***** EXTRACTED ENTRIES *****

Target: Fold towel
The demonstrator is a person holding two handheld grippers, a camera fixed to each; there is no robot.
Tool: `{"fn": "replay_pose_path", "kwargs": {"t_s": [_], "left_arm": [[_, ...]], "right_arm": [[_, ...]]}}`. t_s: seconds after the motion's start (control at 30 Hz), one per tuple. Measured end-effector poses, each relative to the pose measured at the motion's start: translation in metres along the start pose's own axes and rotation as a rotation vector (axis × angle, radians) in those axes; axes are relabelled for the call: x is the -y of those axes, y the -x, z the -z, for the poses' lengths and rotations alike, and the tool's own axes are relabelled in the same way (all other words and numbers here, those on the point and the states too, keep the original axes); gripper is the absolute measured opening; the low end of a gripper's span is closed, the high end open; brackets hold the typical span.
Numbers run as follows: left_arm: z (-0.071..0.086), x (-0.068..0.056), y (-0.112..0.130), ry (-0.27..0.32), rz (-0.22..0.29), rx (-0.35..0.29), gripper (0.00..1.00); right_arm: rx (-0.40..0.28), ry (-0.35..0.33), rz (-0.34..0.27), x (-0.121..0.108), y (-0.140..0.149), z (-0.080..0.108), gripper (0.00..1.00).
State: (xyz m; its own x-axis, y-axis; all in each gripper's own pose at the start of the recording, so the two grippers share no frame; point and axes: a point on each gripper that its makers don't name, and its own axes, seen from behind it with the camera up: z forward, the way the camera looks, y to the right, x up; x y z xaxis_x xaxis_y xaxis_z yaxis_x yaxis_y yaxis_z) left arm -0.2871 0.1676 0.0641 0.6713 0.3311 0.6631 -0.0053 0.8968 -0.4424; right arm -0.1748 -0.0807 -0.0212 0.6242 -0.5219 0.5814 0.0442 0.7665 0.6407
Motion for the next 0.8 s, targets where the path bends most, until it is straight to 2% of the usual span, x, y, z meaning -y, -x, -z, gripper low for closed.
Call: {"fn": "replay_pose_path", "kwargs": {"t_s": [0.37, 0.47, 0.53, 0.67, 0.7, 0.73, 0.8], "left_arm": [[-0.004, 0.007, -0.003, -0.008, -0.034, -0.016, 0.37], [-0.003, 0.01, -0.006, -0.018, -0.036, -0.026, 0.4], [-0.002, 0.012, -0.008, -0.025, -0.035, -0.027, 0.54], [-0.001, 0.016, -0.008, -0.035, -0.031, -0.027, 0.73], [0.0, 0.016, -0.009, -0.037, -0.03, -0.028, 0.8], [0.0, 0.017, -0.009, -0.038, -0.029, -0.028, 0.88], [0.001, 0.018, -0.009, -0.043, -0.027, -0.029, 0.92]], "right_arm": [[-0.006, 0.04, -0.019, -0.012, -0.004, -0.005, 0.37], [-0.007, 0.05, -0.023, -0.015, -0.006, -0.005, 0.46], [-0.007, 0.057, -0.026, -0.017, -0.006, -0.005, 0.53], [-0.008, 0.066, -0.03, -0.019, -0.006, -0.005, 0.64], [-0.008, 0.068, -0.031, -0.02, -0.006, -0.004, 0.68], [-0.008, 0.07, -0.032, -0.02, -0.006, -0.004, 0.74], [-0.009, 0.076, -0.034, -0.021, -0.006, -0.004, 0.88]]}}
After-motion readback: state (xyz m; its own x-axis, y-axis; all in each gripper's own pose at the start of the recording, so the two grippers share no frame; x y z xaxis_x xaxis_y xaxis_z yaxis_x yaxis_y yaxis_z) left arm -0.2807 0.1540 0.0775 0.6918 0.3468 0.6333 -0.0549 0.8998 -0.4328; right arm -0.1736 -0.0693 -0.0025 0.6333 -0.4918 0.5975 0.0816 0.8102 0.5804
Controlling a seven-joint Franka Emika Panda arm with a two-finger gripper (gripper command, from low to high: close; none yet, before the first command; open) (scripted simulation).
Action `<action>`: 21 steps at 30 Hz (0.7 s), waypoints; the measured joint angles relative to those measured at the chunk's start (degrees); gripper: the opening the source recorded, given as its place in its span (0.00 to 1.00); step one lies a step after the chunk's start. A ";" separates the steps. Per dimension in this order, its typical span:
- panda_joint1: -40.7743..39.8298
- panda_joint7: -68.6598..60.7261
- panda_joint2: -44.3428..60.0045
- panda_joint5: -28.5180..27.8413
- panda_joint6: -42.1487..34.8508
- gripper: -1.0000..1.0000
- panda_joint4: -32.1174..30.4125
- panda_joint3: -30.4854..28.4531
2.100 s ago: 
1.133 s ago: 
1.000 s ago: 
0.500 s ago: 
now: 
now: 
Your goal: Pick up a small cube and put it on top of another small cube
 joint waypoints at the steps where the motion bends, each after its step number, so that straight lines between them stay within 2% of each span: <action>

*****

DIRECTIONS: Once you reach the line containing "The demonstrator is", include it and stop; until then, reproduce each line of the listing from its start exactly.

RESPONSE TO THE EXERCISE:
Target: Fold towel
The demonstrator is a person holding two handheld grippers, a camera fixed to each; there is no robot.

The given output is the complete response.